The US spends more on health care per capita than any other UN member nation. It also spends a greater fraction of its national budget on health care than Canada, Germany, France, or Japan. Even with these ridiculous expenses, the World Health Organization found that:


"The U.S. healthcare system is the highest in cost, (yet) 37th in overall performance, and 72nd by overall level of health (among 191 member nations included in the study)"


In 2004 the US spent $6,102USD per person on health care, 92.7% more than any other G7 country, and 19.9% more than Luxembourg, which, after the US, had the highest spending in the Organisation for Economic Co-operation and Development (OECD). Although the US Medicare coverage of prescription drugs began in 2006, most patented prescription drugs are significantly more costly in the US than in most other countries. Factors involved are the absence of government price controls, enforcement of intellectual property rights limiting the availability of generic drugs until after patent expiration, and the monopoly purchasing power seen in national single-payer systems. Some US citizens obtain their medications, directly or indirectly, from foreign sources, to take advantage of lower prices.


The US system already has substantial public components. Of every dollar spent on health care in the US, 45 cents comes from some level of government.
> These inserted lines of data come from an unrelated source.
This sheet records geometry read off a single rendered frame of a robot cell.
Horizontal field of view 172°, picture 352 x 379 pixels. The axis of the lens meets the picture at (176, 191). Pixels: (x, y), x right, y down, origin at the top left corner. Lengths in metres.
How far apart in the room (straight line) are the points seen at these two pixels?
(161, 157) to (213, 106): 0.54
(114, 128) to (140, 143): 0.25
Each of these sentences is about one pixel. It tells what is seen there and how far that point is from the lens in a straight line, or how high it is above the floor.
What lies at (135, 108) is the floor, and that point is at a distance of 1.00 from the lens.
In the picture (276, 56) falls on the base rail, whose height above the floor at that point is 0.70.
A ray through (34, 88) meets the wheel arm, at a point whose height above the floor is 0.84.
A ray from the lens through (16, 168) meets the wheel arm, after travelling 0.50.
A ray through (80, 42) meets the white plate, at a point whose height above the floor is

The federal Medicare program covers the elderly and some people with disabilities, the federal-state Medicaid program provides coverage to some of the poor, the State Children's Health Insurance Program (SCHIP) extends coverage to low-income families with children, Native Americans are covered while on the reservation, merchant seamen are covered by the Public Health System, and retired railway workers and military veterans are also covered by the government. Government also affects private sector medicine through licensing and regulatory barriers to entry into health professions.


Health care spending in the U.S. is also highly concentrated. In 1996, 5% of the population accounted for more than half of all costs.
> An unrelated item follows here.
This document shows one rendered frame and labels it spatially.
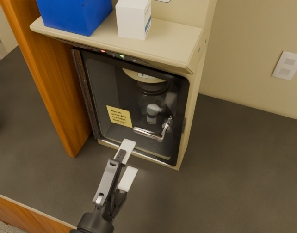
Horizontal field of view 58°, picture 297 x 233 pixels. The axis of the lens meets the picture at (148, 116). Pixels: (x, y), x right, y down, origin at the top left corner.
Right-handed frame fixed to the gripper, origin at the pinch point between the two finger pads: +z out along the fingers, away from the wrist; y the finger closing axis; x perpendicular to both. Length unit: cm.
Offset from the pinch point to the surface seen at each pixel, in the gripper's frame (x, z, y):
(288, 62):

People in the US without health insurance coverage at some time during 2007 totaled 15.3% of the population, or 45.7 million people. The current economic downturn and rising unemployment rate caused the number of uninsured to grow by several million in 2008 and 2009.


The cost and quality of care in the United States are frequently the two major issues of discussion. While cost comparisons are relatively easy, the reasons for higher costs in the US and quality measures are frequently subject to debate.